Ce mécanisme résout un problème fondamental des applications LLM actuelles : l'amnésie entre les sessions. Sans infrastructure mémoire, chaque conversation repart de zéro, forçant l'utilisateur à répéter son contexte à chaque interaction. Avec Memori, un assistant personnel se souvient qu'Alice est allergique aux cacahuètes, aime la cuisine italienne et pratique la randonnée, même si la session a été fermée puis rouverte. Plus crucial encore, le système garantit l'isolation des données entre utilisateurs : les informations de Bob, développeur Rust basé à Berlin et végétarien, ne fuient pas dans la mémoire d'Alice, et inversement. Cette séparation multi-tenant est essentielle pour tout service IA destiné à plusieurs clients ou utilisateurs distincts, que ce soit un chatbot de support client, un assistant professionnel ou une application grand public.

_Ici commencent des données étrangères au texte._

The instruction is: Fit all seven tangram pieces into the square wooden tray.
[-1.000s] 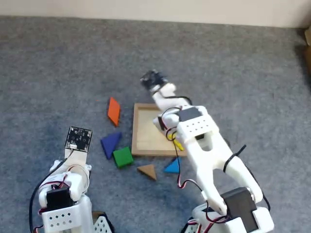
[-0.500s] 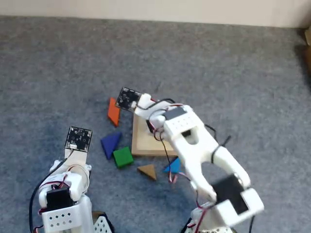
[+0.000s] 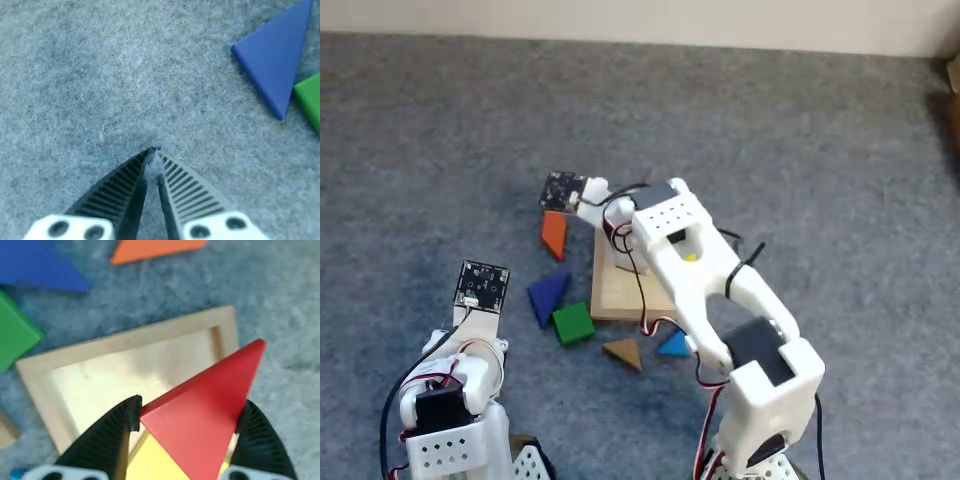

Le tutoriel illustre également des cas d'usage plus avancés : réponses en streaming, appels asynchrones et simulation d'un agent de support client multi-tours, autant de scénarios qui testent la robustesse de la couche mémoire dans des conditions proches de la production. Memori propose un niveau gratuit avec limitation de débit, ainsi qu'un accès authentifié via clé API pour les usages intensifs. Cette approche s'inscrit dans une tendance plus large de l'écosystème IA : doter les agents de capacités de persistance et de personnalisation sans que les développeurs aient à construire eux-mêmes des systèmes de stockage et de récupération vectorielle. Des projets comme LangMem, Zep ou MemGPT explorent le même territoire, mais Memori mise sur une intégration transparente via simple enregistrement du client OpenAI, réduisant la friction d'adoption pour les équipes déjà familiarisées avec le SDK standard d'OpenAI.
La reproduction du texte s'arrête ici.